** Task brief **
When you copy the material below, keep every line exact and leave each picture out.

** Recorded data **
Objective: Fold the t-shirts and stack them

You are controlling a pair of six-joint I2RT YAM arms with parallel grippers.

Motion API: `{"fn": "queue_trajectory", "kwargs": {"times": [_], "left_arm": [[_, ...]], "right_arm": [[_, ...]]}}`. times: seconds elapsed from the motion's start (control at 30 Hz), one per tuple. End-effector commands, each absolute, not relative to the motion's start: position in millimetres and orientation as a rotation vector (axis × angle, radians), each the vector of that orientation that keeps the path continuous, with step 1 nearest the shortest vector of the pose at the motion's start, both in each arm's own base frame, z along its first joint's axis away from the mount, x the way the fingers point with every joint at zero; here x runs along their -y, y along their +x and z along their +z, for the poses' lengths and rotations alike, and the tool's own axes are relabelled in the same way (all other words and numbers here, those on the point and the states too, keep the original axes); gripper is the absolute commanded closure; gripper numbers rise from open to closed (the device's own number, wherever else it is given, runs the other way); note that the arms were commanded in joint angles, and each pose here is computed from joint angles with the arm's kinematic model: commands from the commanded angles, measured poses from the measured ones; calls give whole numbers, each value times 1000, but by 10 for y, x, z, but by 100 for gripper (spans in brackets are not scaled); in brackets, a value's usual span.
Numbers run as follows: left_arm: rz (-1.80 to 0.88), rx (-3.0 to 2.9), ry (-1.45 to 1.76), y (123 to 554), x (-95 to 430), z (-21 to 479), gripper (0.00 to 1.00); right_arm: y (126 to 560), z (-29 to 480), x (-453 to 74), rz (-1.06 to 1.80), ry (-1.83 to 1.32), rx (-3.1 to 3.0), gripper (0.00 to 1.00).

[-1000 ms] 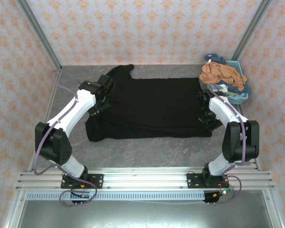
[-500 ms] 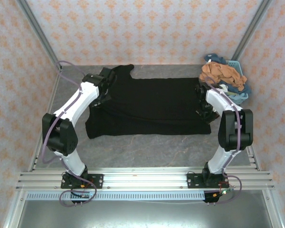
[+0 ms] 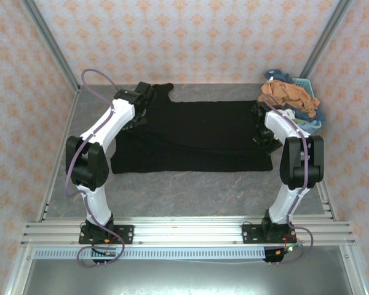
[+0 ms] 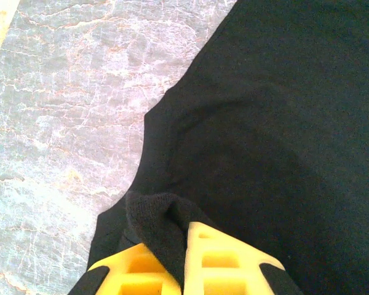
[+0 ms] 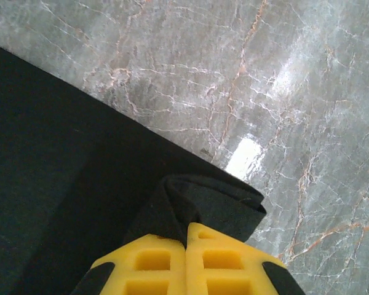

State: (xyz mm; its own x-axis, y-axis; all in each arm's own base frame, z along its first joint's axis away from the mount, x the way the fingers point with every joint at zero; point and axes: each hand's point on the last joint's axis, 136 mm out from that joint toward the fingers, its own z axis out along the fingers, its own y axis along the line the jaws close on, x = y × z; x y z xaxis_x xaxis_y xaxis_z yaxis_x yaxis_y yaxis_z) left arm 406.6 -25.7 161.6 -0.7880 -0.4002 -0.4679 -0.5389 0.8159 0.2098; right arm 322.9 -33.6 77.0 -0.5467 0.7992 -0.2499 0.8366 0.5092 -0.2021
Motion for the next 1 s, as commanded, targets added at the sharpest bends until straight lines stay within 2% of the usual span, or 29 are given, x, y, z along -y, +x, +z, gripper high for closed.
{"fn": "queue_trajectory", "kwargs": {"times": [0.0,0.37,0.4,0.43,0.47,0.5,0.53,0.6,0.67,0.73,0.87,0.97], "left_arm": [[550,-2532,-695,4158,93,1762,100],[550,-2572,-683,4335,112,1535,100],[529,-2580,-679,4372,128,1506,100],[511,-2593,-675,4403,139,1481,97],[516,-2599,-681,4411,121,1483,89],[521,-2605,-692,4417,86,1492,73],[530,-2603,-715,4407,24,1513,46],[512,-2608,-775,4343,-91,1534,27],[463,-2630,-839,4215,-186,1535,21],[380,-2661,-900,3978,-224,1539,21],[187,-2760,-1080,3372,-170,1245,22],[-32,-2759,-1284,3042,-87,921,22]], "right_arm": [[3323,824,448,-514,1403,-2586,100],[3521,727,422,-502,1398,-2595,100],[3556,717,412,-490,1388,-2599,97],[3605,716,399,-465,1370,-2602,90],[3671,719,373,-426,1343,-2605,79],[3746,738,350,-387,1309,-2609,64],[3793,780,344,-372,1284,-2616,53],[3809,881,387,-382,1267,-2625,40],[3766,967,437,-352,1283,-2630,30],[3632,1044,495,-328,1316,-2638,28],[3251,1048,478,-282,1352,-2661,28],[2974,856,391,-219,1362,-2702,31]]}}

** Written response **
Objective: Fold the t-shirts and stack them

You are controlling a pair of six-joint I2RT YAM arms with parallel grippers.

Motion API: `{"fn": "queue_trajectory", "kwargs": {"times": [_], "left_arm": [[_, ...]], "right_arm": [[_, ...]]}}`. times: seconds elapsed from the motion's start (control at 30 Hz), one per tuple. End-effector commands, each absolute, not relative to the motion's start: position in millimetres and orientation as a rotation vector (axis × angle, radians), each the vector of that orientation that keeps the path continuous, with step 1 nearest the shortest vector of the pose at the motion's start, both in each arm's own base frame, z along its first joint's axis away from the mount, x the way the fingers point with every joint at zero; here x runs along their -y, y along their +x and z along their +z, for the poses' lengths and rotations alike, and the tool's own axes are relabelled in the same way (all other words and numbers here, those on the point and the states too, keep the original axes); gripper is the absolute commanded closure; gripper numbers rise from open to closed (the device's own number, wherever else it is given, runs the other way); note that the arms were commanded in joint angles, and each pose here is computed from joint angles with the arm's kinematic model: commands from the commanded angles, measured poses from the measured ones; calls give whole numbers, each value times 1000, but by 10 for y, x, z, but by 100 for gripper (spans in brackets are not scaled); in brackets, a value's usual span.
Numbers run as follows: left_arm: rz (-1.80 to 0.88), rx (-3.0 to 2.9), ry (-1.45 to 1.76), y (123 to 554), x (-95 to 430), z (-21 to 479), gripper (0.00 to 1.00); right_arm: y (126 to 560), z (-29 to 480), x (-453 to 74), rz (-1.06 to 1.80), ry (-1.83 to 1.32), rx (-3.1 to 3.0), gripper (0.00 to 1.00).

[-1000 ms] 
[-500 ms] 
[+0 ms] 
[+0 ms] 
[+0 ms] 

State: (xyz mm; its own x-axis, y-axis; all in each arm's own base frame, z along its first joint's axis away from the mount, x the way the fingers point with every joint at zero; point and axes: each hand's point on the last joint's axis, 136 mm out from that joint toward the fingers, its own z axis out along the fingers, its own y axis along the line the jaws close on, x = y × z; x y z xaxis_x xaxis_y xaxis_z yaxis_x yaxis_y yaxis_z) left arm 406.6 -25.7 161.6 -0.7880 -0.4002 -0.4679 -0.5389 0.8159 0.2098; right arm 322.9 -33.6 77.0 -0.5467 0.7992 -0.2499 0.8366 0.5092 -0.2021
Motion for the next 1 s, as commanded, targets added at the sharpest bends until straight lines stay within 2% of the usual span, or 29 are given, x, y, z along -y, +x, +z, gripper high for closed.
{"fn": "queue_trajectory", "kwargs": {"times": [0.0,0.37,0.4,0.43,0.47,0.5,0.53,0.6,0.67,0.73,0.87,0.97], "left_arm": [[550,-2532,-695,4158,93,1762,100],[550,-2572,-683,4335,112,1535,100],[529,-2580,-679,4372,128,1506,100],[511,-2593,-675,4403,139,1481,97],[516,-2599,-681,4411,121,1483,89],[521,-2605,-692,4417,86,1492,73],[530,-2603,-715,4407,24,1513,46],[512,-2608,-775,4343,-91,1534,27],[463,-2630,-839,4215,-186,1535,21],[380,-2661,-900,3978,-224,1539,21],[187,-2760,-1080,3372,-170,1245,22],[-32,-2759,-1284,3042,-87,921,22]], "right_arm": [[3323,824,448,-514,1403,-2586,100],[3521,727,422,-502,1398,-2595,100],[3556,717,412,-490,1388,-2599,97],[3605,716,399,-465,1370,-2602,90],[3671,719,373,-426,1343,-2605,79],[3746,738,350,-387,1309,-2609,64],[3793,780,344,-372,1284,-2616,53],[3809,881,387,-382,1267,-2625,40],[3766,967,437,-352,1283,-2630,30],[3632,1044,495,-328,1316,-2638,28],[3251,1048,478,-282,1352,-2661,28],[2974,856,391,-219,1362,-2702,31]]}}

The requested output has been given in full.